5. **Rate limiting and Billing**: The entire comparison counts as a single request against your rate limits (RPM/RPD). However, billing tracks each model call plus the comparison call as separate usage events (N+1 events).
6. **Streaming**: Two streaming modes are available by setting `stream: true`. With synthesis enabled, fan-out is non-streaming, but the final comparison text is streamed token-by-token. If `skip_comparison: true` is set, each fan-out model streams its tokens in real-time concurrently, tagged by model name.

## Basic request

```bash
curl https://api.meshapi.ai/v1/chat/compare \
  -H "Authorization: Bearer <YOUR_RSK_KEY>" \
  -H "Content-Type: application/json" \
  -d '{
    "models": [
      "openai/gpt-4o-mini",
      "anthropic/claude-3.5-haiku"
    ],
    "messages": [
      { "role": "user", "content": "Explain vector search in two sentences." }
    ]
  }'
```

```ts
const result = await client.compare.create({
  models: ["openai/gpt-4o-mini", "anthropic/claude-3.5-haiku"],
  messages: [{ role: "user", content: "Explain vector search in two sentences." }],
});

console.log(result.results);
```

```python
from meshapi import ChatMessage, CompareParams, MeshAPI

client = MeshAPI(base_url="https://api.meshapi.ai", token="rsk_...")

result = client.compare.create(
    CompareParams(
        models=["openai/gpt-4o-mini", "anthropic/claude-3.5-haiku"],
        messages=[ChatMessage(role="user", content="Explain vector search in two sentences.")],
    )
)

print(result.results)
```

```go
result, err := client.Compare.Create(ctx, meshapi.CompareParams{
    Models: []string{"openai/gpt-4o-mini", "anthropic/claude-3.5-haiku"},
    Messages: []meshapi.ChatMessage{
        {Role: "user", Content: "Explain vector search in two sentences."},
    },
})
if err != nil {
    log.Fatal(err)
}

fmt.Println(result.Results)
```

```java
var request = new com.meshapi.sdk.types.compare.CompareRequest();
request.models = java.util.List.of("openai/gpt-4o-mini", "anthropic/claude-3.5-haiku");
request.messages = java.util.List.of(ChatMessage.user("Explain vector search in two sentences."));

var result = client.compare().create(request);
System.out.println(result.results);
```

## Request fields

| Field                     | Type            | Notes                                                         |
| ------------------------- | --------------- | ------------------------------------------------------------- |
| `models`                  | string\[]       | Models to compare.                                            |
| `messages`                | chat message\[] | Conversation sent to each model.                              |
| `comparison_model`        | string          | Optional model used for synthesized comparison output.        |
| `comparison_instructions` | string          | Optional comparison rubric or guidance.                       |
| `skip_comparison`         | boolean         | Return per-model outputs without synthesized comparison text. |
| `stream`                  | boolean         | Optional streaming mode.                                      |

## Response shape

The response includes:

* the compared model list
* one result per model
* optional synthesized comparison text
* latency and request metadata

## Streaming (SSE)

Set `"stream": true` to receive a `text/event-stream` with typed events. There are two streaming modes:

### Mode 1: With comparison (`skip_comparison: false`, default)
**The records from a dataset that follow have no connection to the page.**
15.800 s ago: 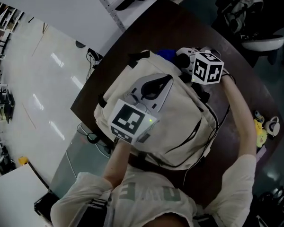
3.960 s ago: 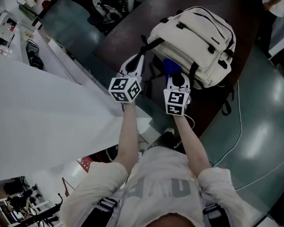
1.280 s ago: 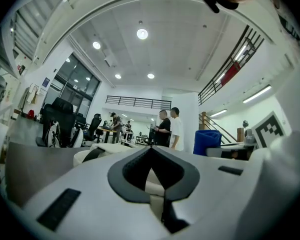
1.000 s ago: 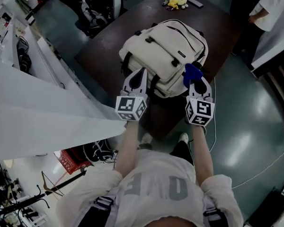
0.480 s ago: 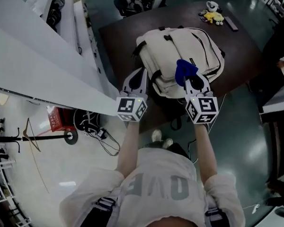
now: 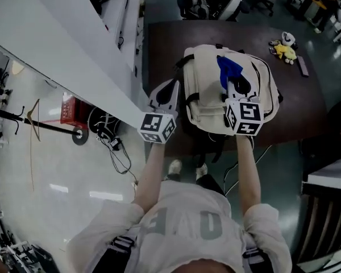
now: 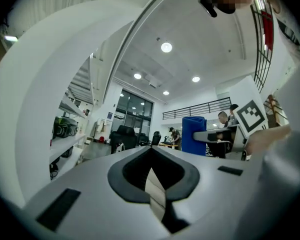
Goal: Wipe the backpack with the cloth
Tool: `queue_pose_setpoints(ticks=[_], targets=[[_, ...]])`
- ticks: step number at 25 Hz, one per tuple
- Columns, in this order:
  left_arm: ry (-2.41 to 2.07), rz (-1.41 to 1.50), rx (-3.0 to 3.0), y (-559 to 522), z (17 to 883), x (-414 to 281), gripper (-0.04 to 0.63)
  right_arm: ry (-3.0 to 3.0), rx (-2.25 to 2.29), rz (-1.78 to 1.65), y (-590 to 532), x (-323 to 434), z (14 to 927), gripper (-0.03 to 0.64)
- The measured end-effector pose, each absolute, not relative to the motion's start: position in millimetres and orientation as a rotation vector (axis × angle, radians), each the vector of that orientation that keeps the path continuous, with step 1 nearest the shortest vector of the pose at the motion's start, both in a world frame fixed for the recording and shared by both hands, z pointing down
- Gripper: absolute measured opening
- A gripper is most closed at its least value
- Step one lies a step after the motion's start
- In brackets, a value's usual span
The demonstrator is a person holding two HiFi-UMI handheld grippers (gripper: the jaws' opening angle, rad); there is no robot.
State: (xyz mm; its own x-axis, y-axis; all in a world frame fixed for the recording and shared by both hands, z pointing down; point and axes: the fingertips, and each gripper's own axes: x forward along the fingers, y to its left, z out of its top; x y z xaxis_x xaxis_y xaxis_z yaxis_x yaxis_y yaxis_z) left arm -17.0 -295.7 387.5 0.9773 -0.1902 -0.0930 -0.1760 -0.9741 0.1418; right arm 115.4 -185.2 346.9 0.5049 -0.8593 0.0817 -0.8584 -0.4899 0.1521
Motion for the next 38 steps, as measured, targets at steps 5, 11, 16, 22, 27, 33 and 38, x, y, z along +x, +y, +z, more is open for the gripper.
queue_pose_setpoints(ticks=[5, 11, 16, 22, 27, 33, 38], targets=[[-0.423, -0.181, 2.977, -297, 377, 3, 0.005, -1.563, 2.274, -0.143, -219, 153, 332, 0.041], [-0.523, -0.187, 2.946, -335, 381, 18, 0.005, -1.554, 1.778, -0.208, -320, 186, 367, 0.041], [-0.518, -0.195, 2.930, -372, 387, 38, 0.005, -1.494, 1.324, -0.123, -383, 212, 438, 0.041], [-0.496, -0.157, 2.881, -394, 411, 58, 0.005, -1.486, 0.872, -0.038, -393, 213, 498, 0.041], [-0.471, -0.144, 2.849, -398, 424, 69, 0.005, -1.558, 0.754, 0.003, -383, 199, 500, 0.041], [-0.426, -0.137, 2.865, -384, 423, 76, 0.005, -1.555, 0.721, -0.015, -367, 185, 490, 0.041], [-0.400, -0.132, 2.891, -366, 417, 72, 0.005, -1.562, 0.795, -0.042, -353, 173, 473, 0.041]])
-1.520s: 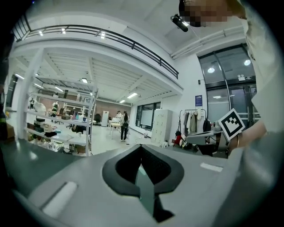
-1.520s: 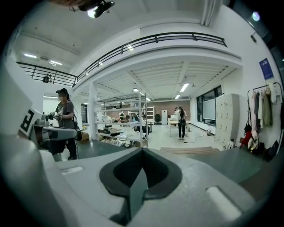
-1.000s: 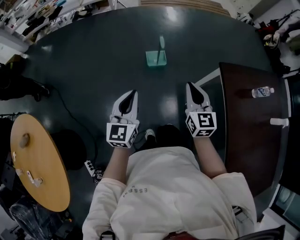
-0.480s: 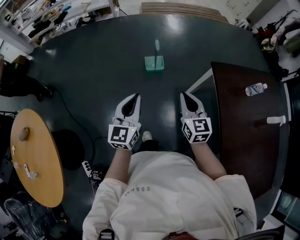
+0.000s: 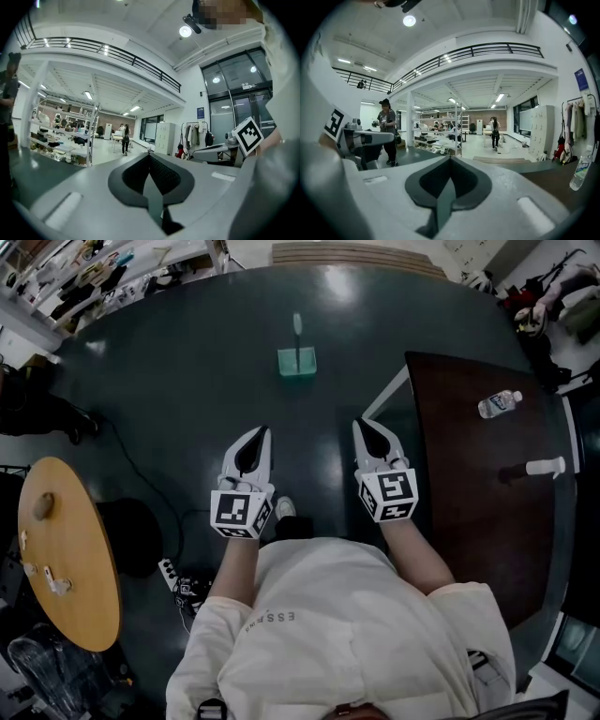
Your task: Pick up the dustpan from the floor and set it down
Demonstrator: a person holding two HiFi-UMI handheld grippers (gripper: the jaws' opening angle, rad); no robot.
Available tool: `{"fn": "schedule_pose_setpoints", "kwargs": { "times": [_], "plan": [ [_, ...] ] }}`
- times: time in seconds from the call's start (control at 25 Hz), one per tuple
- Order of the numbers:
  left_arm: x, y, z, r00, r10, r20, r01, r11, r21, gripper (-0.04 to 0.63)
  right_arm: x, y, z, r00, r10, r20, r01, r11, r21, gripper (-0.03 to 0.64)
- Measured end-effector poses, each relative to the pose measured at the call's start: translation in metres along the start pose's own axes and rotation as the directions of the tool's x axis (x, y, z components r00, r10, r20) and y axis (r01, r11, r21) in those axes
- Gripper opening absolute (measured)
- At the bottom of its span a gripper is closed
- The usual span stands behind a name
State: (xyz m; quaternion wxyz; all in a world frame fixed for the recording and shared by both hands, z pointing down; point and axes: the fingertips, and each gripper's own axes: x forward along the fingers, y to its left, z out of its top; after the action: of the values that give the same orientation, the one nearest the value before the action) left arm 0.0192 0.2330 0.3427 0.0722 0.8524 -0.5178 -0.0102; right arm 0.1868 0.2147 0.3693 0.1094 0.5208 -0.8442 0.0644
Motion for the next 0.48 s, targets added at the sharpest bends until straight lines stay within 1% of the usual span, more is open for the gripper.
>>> {"fn": "schedule_pose_setpoints", "kwargs": {
  "times": [0.2, 0.36, 0.48],
  "plan": [
    [0.0004, -0.0057, -0.0011, 1.000, -0.007, -0.001, 0.007, 1.000, -0.002, 0.005, -0.0031, 0.0000, -0.0018, 1.000, -0.001, -0.001, 0.001, 1.000, 0.003, -0.011],
    [0.0031, -0.0046, 0.0010, 1.000, -0.005, 0.002, 0.005, 1.000, -0.002, 0.005, -0.0020, 0.0010, 0.0004, 1.000, -0.008, 0.002, 0.008, 0.999, -0.047, -0.011],
    [0.0048, -0.0032, 0.0019, 1.000, -0.007, 0.001, 0.007, 1.000, -0.004, 0.005, 0.0001, 0.0000, 0.0008, 1.000, -0.008, -0.001, 0.008, 1.000, -0.030, -0.011]
  ]
}}
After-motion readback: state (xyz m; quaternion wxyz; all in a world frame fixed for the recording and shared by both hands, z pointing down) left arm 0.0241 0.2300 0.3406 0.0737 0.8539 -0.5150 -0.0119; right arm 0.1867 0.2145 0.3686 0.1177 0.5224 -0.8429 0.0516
Fan-out models are non-streaming (full response collected per model), then the comparison LLM streams token-by-token.

| Event              | When                            | Payload                                                                                            |
| ------------------ | ------------------------------- | -------------------------------------------------------------------------------------------------- |
| `meta`             | Immediately after auth          | `{"comparison_id", "models", "comparison_model", "skip_comparison": false}`                        |
| `model_chunk`      | As each fan-out model finishes  | `{"model", "delta", "latency_ms", "error", "error_code", "usage"}`                                 |
| `model_done`       | All fan-out results collected   | `{"results": [...]}`                                                                               |
| `comparison_chunk` | During comparison LLM streaming | `{"delta": "<token>", "finish_reason": null \| "stop"}`                                            |
| `done`             | All complete                    | `{"comparison_id", "total_latency_ms", "partial", "comparison_model", "comparison_fallback_used"}` |

### Mode 2: Skip comparison (`skip_comparison: true`)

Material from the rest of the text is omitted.